TASK GOAL —
All the data must be output exactly as given.

COLLECTED MATERIAL —
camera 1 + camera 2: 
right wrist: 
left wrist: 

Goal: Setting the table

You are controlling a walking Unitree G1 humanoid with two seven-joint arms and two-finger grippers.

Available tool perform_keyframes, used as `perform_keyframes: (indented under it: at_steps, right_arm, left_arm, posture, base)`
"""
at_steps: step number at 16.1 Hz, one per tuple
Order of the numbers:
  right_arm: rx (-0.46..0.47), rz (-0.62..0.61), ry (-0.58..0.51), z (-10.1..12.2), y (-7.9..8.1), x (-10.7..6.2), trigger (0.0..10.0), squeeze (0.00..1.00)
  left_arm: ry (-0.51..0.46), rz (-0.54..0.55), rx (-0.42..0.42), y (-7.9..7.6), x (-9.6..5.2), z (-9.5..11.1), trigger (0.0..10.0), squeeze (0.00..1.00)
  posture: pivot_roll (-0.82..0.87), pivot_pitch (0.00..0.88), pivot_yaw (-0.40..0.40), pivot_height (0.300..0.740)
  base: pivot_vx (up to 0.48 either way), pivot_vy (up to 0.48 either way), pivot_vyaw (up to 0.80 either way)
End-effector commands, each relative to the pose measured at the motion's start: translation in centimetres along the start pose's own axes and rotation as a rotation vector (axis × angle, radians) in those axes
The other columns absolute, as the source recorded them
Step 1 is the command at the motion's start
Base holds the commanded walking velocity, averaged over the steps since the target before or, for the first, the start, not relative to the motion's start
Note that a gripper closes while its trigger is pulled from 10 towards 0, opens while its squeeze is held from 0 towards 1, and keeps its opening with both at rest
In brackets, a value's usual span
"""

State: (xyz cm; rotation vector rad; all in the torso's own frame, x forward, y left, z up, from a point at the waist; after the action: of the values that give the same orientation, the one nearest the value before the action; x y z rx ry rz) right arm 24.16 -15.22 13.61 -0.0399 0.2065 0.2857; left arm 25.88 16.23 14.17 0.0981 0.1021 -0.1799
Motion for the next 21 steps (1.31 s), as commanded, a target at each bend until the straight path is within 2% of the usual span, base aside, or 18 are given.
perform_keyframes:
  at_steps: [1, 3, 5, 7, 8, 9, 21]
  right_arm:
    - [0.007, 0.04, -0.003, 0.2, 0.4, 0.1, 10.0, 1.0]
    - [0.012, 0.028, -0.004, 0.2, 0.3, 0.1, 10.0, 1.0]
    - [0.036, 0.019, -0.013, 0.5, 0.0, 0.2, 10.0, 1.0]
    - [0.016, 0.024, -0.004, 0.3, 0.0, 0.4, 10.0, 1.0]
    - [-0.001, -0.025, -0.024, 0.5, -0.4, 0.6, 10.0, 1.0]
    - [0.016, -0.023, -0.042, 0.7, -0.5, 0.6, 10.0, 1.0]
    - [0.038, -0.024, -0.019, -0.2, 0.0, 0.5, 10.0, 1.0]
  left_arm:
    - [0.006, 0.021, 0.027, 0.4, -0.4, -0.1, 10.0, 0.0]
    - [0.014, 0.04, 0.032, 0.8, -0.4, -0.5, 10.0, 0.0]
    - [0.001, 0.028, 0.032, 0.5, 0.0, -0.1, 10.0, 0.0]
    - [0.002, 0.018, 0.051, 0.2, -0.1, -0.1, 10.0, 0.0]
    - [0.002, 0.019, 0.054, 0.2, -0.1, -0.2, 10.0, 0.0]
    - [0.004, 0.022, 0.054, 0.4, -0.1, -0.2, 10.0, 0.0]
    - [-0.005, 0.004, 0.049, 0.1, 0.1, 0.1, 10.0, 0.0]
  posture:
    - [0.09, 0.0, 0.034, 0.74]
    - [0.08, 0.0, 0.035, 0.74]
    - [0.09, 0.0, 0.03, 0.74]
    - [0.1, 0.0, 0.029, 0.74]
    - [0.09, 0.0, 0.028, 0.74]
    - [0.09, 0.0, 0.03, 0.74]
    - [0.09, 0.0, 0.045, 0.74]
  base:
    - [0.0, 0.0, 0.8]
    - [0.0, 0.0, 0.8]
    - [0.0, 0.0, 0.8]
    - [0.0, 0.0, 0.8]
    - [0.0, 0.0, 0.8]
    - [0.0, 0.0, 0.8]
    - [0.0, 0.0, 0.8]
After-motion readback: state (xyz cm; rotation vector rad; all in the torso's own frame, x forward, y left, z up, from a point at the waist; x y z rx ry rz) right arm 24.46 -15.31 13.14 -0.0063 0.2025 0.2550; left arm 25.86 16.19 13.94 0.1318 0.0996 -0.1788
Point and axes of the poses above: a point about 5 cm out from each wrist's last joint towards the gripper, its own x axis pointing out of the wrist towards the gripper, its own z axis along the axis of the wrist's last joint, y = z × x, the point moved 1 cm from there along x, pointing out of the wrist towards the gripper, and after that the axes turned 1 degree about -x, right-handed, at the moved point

TASK OUTPUT —
camera 1 + camera 2: 
right wrist: 
left wrist: 

Goal: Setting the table

You are controlling a walking Unitree G1 humanoid with two seven-joint arms and two-finger grippers.

Available tool perform_keyframes, used as `perform_keyframes: (indented under it: at_steps, right_arm, left_arm, posture, base)`
"""
at_steps: step number at 16.1 Hz, one per tuple
Order of the numbers:
  right_arm: rx (-0.46..0.47), rz (-0.62..0.61), ry (-0.58..0.51), z (-10.1..12.2), y (-7.9..8.1), x (-10.7..6.2), trigger (0.0..10.0), squeeze (0.00..1.00)
  left_arm: ry (-0.51..0.46), rz (-0.54..0.55), rx (-0.42..0.42), y (-7.9..7.6), x (-9.6..5.2), z (-9.5..11.1), trigger (0.0..10.0), squeeze (0.00..1.00)
  posture: pivot_roll (-0.82..0.87), pivot_pitch (0.00..0.88), pivot_yaw (-0.40..0.40), pivot_height (0.300..0.740)
  base: pivot_vx (up to 0.48 either way), pivot_vy (up to 0.48 either way), pivot_vyaw (up to 0.80 either way)
End-effector commands, each relative to the pose measured at the motion's start: translation in centimetres along the start pose's own axes and rotation as a rotation vector (axis × angle, radians) in those axes
The other columns absolute, as the source recorded them
Step 1 is the command at the motion's start
Base holds the commanded walking velocity, averaged over the steps since the target before or, for the first, the start, not relative to the motion's start
Note that a gripper closes while its trigger is pulled from 10 towards 0, opens while its squeeze is held from 0 towards 1, and keeps its opening with both at rest
In brackets, a value's usual span
"""

State: (xyz cm; rotation vector rad; all in the torso's own frame, x forward, y left, z up, from a point at the waist; after the action: of the values that give the same orientation, the one nearest the value before the action; x y z rx ry rz) right arm 24.16 -15.22 13.61 -0.0399 0.2065 0.2857; left arm 25.88 16.23 14.17 0.0981 0.1021 -0.1799
Motion for the next 21 steps (1.31 s), as commanded, a target at each bend until the straight path is within 2% of the usual span, base aside, or 18 are given.
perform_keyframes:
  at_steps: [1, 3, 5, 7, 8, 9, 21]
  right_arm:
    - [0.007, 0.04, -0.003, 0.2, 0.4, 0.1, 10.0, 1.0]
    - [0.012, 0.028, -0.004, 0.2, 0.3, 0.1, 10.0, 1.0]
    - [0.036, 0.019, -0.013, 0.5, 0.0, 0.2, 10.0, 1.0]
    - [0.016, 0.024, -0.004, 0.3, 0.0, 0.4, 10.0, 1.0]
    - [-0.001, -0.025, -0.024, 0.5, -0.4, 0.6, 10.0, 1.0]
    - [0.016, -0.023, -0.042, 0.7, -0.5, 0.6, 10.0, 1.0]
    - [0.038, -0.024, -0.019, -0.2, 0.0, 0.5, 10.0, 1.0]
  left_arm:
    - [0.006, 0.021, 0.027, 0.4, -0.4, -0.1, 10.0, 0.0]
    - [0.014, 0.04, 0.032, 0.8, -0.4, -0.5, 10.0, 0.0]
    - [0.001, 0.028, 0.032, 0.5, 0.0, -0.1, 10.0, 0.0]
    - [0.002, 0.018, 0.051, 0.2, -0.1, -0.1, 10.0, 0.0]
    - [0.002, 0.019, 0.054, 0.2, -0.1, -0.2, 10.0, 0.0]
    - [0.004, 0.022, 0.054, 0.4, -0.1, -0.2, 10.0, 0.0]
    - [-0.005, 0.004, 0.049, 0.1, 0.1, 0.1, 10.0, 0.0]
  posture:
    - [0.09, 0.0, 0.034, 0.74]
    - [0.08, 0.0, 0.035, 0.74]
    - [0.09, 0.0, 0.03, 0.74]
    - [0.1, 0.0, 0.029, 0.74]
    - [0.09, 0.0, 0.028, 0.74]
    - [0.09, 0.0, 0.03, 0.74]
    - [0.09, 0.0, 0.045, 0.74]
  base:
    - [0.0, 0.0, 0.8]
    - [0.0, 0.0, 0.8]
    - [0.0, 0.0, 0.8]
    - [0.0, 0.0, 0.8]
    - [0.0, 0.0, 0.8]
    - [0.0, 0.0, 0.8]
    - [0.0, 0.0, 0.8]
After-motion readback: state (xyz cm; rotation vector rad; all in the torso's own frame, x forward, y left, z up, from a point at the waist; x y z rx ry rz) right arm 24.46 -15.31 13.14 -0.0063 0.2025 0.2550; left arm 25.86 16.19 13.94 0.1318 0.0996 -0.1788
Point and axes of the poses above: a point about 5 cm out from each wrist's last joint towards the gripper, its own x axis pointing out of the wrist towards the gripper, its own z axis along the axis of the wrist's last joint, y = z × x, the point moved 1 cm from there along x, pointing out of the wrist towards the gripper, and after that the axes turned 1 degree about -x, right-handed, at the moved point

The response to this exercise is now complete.